Extended Data Figure 1. Chronic or acute dFB-restricted perturbations of redox chemistry have no impact on waking locomotor activity or arousability.

a, Locomotor counts per waking minute of flies expressing R23E10-GAL4-driven SOD1 or pro-oxidant variant SOD1^A4V, in the Trikinetics Drosophila Activity Monitor system, do not differ from their respective parental controls (genotype effect: P>0.2612, Kruskal-Wallis ANOVA with Dunn's post-hoc test). b, Arousability of flies expressing R23E10-GAL4-driven SOD1 (left) or pro-oxidant SOD1^A4V (right) and parental controls (gray colours as in a) (genotype effects: P>0.2487, vibrational force effects: P<0.0001, vibrational force × genotype interactions: P>0.9857, two-way ANOVA). Data are means ± s.e.m. of 6 trials per genotype (n=16–32 flies each). c, Locomotor counts per waking minute of flies expressing R23E10-GAL4-driven miniSOG, with or without RNAi transgenes targeting K_V channel subunits, and parental controls, in a custom video-tracking system. Activity was monitored for 10 min before the photooxidation of miniSOG and then for a 30-min interval that included a 9-min exposure to blue light (genotype effect: P=0.0827, illumination effect: P=0.8059, illumination × genotype interaction: P=0.3086, two-way repeated-measures ANOVA). Data are means ± s.e.m. n, number of flies (a, c) or trials (b). Statistical detail in Supplementary Table 2.

Extended Data Figure 2. Chronic perturbations of redox chemistry in cryptochrome- or Pdf-expressing clock neurons, Kenyon cells, or olfactory projection neurons have no impact on sleep.
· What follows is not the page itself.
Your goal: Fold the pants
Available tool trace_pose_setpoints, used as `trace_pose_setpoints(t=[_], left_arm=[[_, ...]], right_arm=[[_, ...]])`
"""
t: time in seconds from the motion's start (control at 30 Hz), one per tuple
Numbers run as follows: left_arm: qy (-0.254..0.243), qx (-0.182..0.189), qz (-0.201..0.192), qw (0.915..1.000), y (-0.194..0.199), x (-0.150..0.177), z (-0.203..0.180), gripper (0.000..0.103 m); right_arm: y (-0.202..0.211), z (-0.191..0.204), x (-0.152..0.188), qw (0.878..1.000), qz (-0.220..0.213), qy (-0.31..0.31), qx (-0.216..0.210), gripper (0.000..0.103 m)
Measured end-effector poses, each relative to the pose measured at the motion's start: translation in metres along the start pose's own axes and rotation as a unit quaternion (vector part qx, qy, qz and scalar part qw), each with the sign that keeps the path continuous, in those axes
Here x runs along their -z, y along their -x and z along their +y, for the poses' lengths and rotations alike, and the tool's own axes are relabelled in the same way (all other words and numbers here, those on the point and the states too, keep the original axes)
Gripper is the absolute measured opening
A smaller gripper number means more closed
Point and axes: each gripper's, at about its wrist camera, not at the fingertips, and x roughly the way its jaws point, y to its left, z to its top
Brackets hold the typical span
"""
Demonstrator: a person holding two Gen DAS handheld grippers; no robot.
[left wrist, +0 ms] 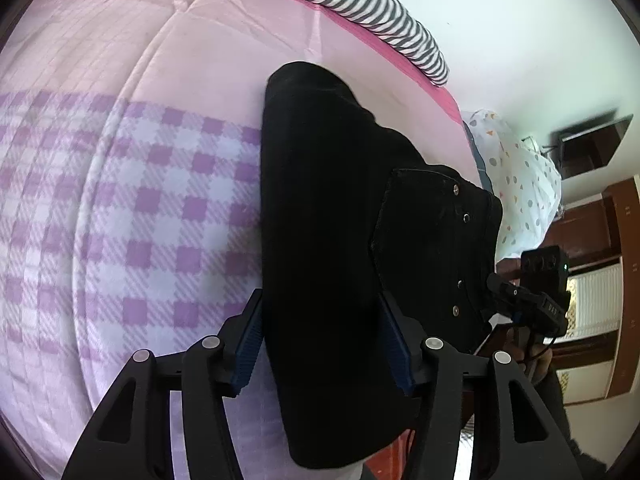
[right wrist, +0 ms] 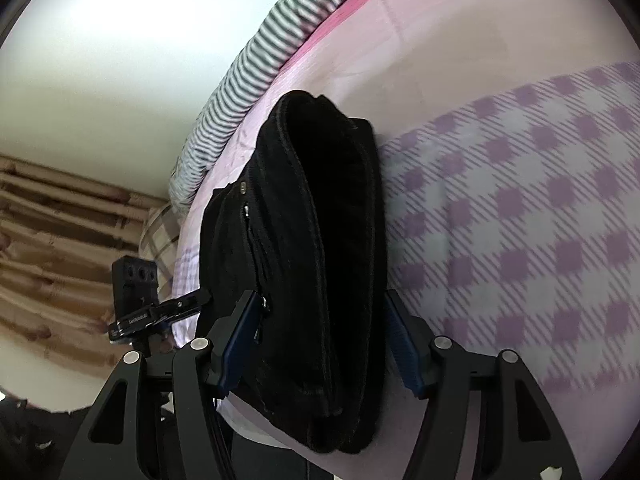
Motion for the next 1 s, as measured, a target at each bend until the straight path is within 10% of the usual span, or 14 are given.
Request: trace_pose_setpoints(t=[0.4,0.67,1.0], left_arm=[[-0.028,-0.004,-0.011,0.9995,-0.011,-0.010,-0.016,0.064],[-0.038,-0.029,-0.030,0.9984,-0.003,-0.010,-0.022,0.026],[-0.081,-0.044,-0.053,0.9943,0.021,-0.009,-0.046,0.012]], right_arm=[[-0.015,0.000,-0.005,1.000,0.007,-0.002,-0.002,0.042],[-0.008,0.019,0.007,0.999,-0.033,-0.020,0.023,0.029],[0.001,0.064,0.016,0.996,-0.071,-0.016,0.054,0.026]])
a, Sleep in flies expressing cry-GAL4-driven SOD1 or SOD1^A4V in clock neurons and parental controls. Kruskal-Wallis ANOVA with Dunn's post-hoc test failed to detect significant differences of experimental flies from both of their respective parental controls (P>0.1426). b, Sleep in flies expressing Pdf-GAL4-driven SOD1 or SOD1^A4V in clock neurons and parental controls. Kruskal-Wallis ANOVA with Dunn's post-hoc test failed to detect significant differences of experimental flies from both of their respective parental controls (P>0.1732). c, Sleep in flies expressing OK107-GAL4-driven SOD1 or SOD1^A4V in Kenyon cells and parental controls. One-way ANOVA with Holm-Šídák's post-hoc test failed to detect significant differences of experimental flies from both of their respective parental controls (P>0.0603). d, Sleep in flies expressing GH146-GAL4-driven SOD1 or SOD1^A4V in olfactory projection neurons and parental controls. Kruskal-Wallis ANOVA with Dunn's post-hoc test failed to detect significant differences of experimental flies from both of their respective parental controls (P>0.6901). Data are means ± s.e.m. n, number of flies. Statistical detail in Supplementary Table 2.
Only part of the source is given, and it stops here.